====== Dataset content

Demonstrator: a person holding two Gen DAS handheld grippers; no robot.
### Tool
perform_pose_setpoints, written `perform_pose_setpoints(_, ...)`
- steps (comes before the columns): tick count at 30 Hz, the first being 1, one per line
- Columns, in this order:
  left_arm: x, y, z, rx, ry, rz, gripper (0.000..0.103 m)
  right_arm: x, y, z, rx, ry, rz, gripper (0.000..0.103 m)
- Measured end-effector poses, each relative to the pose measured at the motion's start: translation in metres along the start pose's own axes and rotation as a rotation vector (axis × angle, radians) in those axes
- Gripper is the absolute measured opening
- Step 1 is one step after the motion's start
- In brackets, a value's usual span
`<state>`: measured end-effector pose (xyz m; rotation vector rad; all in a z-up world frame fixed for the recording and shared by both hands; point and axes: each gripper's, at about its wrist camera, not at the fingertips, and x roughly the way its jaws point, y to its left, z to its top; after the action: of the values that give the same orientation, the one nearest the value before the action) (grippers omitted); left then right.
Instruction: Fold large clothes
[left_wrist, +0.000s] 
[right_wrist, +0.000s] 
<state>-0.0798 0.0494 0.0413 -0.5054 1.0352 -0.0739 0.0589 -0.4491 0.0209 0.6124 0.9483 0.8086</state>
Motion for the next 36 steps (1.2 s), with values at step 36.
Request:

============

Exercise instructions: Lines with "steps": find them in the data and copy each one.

Response area:
- steps (comes before the columns): tick count at 30 Hz, the first being 1, one per line
Motion for the next 36 steps (1.2 s), with values at step 36.

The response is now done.